• TASK REQUIREMENTS: In the listing below, find the line holding "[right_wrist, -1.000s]" and the line holding "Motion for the". Write out those two lines and all lines between, exactly, and nothing more.
++++++++
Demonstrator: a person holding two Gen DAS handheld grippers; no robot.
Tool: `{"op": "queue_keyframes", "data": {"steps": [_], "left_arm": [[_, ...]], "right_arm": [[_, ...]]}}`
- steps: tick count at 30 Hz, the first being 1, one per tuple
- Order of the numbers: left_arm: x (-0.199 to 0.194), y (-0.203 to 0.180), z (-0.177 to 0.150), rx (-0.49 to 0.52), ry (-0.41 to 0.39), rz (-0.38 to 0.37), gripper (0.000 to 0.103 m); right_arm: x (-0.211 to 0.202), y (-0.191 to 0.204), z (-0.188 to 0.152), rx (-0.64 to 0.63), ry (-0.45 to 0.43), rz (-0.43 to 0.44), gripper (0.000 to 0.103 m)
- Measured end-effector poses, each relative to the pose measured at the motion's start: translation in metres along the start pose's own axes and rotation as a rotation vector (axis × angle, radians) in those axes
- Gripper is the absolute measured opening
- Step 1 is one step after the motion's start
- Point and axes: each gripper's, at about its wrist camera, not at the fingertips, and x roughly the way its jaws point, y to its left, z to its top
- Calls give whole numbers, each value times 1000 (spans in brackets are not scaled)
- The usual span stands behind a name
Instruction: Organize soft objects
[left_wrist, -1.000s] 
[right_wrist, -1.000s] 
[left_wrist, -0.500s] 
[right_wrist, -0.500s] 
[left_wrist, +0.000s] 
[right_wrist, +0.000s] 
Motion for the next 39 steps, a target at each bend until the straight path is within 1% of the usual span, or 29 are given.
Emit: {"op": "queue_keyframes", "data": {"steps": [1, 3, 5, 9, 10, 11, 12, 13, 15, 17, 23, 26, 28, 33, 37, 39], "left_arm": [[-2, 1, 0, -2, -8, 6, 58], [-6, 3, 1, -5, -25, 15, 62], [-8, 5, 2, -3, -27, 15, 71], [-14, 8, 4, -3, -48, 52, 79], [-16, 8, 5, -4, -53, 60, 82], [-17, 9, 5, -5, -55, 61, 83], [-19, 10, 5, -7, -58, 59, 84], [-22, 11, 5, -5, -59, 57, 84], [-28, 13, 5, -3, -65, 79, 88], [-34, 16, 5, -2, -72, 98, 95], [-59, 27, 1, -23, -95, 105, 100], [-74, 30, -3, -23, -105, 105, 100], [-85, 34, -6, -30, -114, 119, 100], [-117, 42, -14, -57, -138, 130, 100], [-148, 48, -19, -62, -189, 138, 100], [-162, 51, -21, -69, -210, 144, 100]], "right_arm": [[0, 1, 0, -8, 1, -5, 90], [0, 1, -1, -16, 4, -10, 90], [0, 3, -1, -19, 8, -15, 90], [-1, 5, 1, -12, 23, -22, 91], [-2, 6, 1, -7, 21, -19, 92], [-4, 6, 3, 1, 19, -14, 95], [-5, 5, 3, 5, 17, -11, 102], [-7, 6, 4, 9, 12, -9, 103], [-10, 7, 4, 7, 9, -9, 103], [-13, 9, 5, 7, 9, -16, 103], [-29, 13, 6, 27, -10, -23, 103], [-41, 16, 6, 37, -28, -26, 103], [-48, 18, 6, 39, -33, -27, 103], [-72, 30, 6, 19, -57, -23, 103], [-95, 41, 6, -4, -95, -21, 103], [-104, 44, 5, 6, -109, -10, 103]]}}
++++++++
• COMPLETED TASK:
[right_wrist, -1.000s] 
[left_wrist, -0.500s] 
[right_wrist, -0.500s] 
[left_wrist, +0.000s] 
[right_wrist, +0.000s] 
Motion for the next 39 steps, a target at each bend until the straight path is within 1% of the usual span, or 29 are given.

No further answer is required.